What's left for my CAAD9? I am going to upgrade my fork to a Reynold's Ouzo Pro...I can feel just enough flex out of the Slice Ultra to annoy me...might as well make it stiffer. I am going to experiment with DT Swiss's RWS skewers, as they are expected to stiffen up the bike as well by way of greater clamping force and a stiffer axle. Now that Cane Creek makes their 110 in an integrated model, I figure I will see what that's about and finally exchange my Thomson seatpost for the Deda Zero100 that matches my stem and handlebar. Most of these upgrades are trivial, however they keep me riding and keep me interested.

The CAAD9 is a superb bike, that I find unmatched. I see it as the M3 of road bikes; it isn't unbearable to be an everyday bike and is a riveting toy, weekend come.

If you are interested, read through this thread...
http://forums.roadbikereview.com/showthread.php?t=131060


----------



## ralph1 (May 20, 2006)

*Seat post upgrade*



JoeB said:


> Hey guys,
> 
> I'm VERY happy with my recent caad9 purchase, but I'm a "tinkerer" by nature, and am looking into upgrading a few parts--a little bit at a time. Taken together with the fact that I'm having trouble get the saddle geometry fine-tuned (getting some numbness after about 20 minutes in the saddle, and have tried adjusting the nose of the saddle up and down with little benefit) I'm thinking about the potential benefits of upgrading the stock CS carbon-wrapped seat post to a Thompson Elite.
> 
> ...


Joe,

Hi there, I am glad you like the CAAD 9, I have presently a CAAD 8, upgrading from a CAAD 7, and before that a CAAD 5 (I missed the whole CAAD 6 thing, did anyone accualy buy a CAAD 6? I don't think they were out long enough) so I think I can comment on how to 'tinker' as I am a 'tinkerer' as well, much to my wifes discust. The best way to upgrade the seatpost I found was to swap it out for a carbon WCS one. I had the alloy WCS post in and the stiff frame was made even stiffer with the alloy post. Swapped it out for the carbon one and I can honestly say it has been the BEST single upgrade ever for me.
It made the ride sooo much better, it has taken the road jitter out and made it a dream ride. I noticed it straight away.

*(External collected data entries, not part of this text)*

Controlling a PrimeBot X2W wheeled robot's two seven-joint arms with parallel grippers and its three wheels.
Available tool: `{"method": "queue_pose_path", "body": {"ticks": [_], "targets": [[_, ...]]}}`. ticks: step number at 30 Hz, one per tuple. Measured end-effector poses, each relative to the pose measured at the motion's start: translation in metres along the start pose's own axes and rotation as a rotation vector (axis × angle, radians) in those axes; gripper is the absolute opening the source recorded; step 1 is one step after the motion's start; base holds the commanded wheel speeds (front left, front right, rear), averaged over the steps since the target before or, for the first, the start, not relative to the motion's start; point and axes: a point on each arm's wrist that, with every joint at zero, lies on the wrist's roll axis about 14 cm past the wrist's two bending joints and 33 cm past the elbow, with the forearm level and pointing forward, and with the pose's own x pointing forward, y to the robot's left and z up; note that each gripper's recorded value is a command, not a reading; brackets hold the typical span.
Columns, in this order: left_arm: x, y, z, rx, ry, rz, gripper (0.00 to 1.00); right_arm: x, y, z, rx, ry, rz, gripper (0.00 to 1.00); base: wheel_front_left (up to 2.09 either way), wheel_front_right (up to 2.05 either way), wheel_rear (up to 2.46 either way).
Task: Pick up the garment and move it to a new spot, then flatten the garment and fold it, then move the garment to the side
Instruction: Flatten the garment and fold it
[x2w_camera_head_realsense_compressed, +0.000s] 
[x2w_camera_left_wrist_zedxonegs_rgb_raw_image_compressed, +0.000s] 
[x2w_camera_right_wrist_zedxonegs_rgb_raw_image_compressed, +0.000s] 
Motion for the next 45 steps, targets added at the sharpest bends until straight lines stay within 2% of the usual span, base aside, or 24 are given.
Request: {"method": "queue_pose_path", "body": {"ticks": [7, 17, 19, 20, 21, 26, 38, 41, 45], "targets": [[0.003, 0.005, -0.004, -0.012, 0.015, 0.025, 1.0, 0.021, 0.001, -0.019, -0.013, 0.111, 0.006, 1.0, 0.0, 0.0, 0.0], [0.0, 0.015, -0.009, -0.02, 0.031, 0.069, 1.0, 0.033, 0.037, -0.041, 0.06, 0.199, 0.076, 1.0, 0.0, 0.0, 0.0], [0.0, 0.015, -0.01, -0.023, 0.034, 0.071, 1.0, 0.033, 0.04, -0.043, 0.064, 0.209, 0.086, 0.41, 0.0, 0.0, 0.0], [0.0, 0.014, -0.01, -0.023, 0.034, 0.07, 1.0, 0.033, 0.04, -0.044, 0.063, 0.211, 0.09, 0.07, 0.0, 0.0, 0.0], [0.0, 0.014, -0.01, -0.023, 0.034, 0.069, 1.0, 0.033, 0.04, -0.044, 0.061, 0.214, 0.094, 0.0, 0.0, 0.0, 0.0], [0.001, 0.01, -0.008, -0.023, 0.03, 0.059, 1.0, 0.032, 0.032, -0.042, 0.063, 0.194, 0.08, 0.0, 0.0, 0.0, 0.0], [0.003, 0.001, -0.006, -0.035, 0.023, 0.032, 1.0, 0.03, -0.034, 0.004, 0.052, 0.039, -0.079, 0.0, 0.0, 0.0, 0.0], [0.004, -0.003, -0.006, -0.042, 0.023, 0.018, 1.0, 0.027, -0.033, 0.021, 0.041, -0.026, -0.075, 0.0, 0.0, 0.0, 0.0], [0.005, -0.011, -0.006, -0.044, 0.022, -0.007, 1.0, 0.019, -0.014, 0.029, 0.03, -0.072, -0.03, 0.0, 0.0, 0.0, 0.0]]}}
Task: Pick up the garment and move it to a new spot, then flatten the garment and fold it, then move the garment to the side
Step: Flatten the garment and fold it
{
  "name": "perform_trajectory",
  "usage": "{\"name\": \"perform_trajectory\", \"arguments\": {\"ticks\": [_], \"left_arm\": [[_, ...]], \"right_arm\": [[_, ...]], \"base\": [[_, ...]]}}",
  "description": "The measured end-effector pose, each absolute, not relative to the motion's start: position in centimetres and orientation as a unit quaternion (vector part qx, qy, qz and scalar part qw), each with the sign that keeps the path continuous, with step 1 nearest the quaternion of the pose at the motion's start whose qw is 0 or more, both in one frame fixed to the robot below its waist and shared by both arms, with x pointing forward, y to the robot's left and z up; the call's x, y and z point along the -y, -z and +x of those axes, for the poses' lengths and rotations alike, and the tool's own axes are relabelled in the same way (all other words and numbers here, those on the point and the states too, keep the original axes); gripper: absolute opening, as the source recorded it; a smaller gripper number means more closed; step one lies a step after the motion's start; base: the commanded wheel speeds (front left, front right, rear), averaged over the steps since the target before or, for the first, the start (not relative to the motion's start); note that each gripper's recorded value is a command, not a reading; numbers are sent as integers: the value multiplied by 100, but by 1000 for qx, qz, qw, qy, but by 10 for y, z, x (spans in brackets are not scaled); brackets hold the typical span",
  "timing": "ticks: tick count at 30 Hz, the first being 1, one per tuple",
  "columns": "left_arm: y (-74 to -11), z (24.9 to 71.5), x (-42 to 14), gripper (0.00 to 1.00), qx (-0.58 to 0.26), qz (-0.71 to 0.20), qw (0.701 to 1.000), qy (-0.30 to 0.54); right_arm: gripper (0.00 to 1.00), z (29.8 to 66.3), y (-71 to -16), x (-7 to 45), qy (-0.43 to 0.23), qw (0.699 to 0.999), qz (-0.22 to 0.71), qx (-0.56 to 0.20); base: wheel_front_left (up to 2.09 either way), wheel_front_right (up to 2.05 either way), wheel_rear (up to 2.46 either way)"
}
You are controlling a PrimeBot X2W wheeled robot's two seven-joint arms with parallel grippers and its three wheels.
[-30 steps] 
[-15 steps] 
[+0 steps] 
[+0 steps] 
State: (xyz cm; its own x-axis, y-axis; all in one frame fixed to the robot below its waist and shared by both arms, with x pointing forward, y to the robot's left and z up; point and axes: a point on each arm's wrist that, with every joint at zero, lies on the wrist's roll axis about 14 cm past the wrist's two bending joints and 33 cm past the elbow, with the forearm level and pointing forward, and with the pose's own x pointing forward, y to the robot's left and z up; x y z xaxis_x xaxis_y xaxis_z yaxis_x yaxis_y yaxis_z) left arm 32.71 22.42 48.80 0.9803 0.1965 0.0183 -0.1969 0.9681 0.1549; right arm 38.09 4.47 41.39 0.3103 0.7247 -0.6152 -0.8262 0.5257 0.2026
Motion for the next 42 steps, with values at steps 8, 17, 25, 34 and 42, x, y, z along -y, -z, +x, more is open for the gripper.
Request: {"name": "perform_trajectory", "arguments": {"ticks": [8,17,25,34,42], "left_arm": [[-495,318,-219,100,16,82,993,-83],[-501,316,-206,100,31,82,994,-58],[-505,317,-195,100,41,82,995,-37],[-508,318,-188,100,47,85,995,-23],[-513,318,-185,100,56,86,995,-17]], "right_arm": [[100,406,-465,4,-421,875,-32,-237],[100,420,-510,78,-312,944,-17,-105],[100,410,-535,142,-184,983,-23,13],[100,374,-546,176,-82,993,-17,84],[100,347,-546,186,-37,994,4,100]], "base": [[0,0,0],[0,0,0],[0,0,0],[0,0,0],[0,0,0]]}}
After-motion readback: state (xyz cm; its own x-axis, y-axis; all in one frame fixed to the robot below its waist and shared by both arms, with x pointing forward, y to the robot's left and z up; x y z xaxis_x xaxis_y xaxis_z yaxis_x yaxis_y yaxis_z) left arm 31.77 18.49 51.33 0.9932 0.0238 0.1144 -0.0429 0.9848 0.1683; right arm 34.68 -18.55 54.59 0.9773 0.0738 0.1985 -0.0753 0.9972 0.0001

I am looking at a few bike frames to upgrade but keep coming back to the CAAD frames, I think my next purchase will be a CAAD 9, just gotta get the colour combo right.
Also I am pi55ed at Cannondale for dropping the full carbon fork in the CAAD series. I hope my bumblings help.

BTW if anyone knows of a CAAD 9 framset in 60cm for sale, let me know.:thumbsup: 

cheers

Ralph


----------



## kneejerk (Feb 2, 2007)

I wasn't aware of the Caad 9 progression, thanks for the intro Ralph. 

I find the fork stiff, but heavy over here. Full carbon fork on the Caad 9, that would be nice! 

I don't see the benefits of tubeless road wheels, but I am scared to try!

I also don't care for supple tires, feeling that more flex is just robbing some efficiency. My butt-o-meter seems to agree with me. Although, all I hear from the tire companies is how the supple tires improve speed/efficiency. I don't see how if you have more flex in a tire it becomes more efficient!


----------



## mylesofsmyles (Mar 20, 2007)

kneejerk said:


> I wasn't aware of the Caad 9 progression, thanks for the intro Ralph.
> 
> I find the fork stiff, but heavy over here. Full carbon fork on the Caad 9, that would be nice!
> 
> ...


The CAAD9 fork is stiff, but I desire something stiffer. The Ouzo Pro and Alpha-Q have been my two considerations, and considering their just about as stiff, I'll take the Ouzo Pro for it's cleaner looks and smoother ride.

I think you are looking at Road Tubeless the wrong way, the key isn't just in having lower tire pressure. First, one must ask the question, why do I pump my clincher tires so high? 100-120 psi doesn't allow a tire to its job, in terms of traction and ride damping. High pressure simply allows the the tire to overcome the friction caused by the tube inside. What causes such rolling inefficiencies is friction between a tube and tire, not just low pressure. High pressure makes everything so stiff, it is harder to cause internal friction, however the high pressure kills ride quality and hinders traction and grip. A tube is a very inconsistent component; there is far too much variance from one tube to the next in terms of rubber density, not to mention there are different style tubes...on the hole, a clincher tire is hindered by the presence of a tube.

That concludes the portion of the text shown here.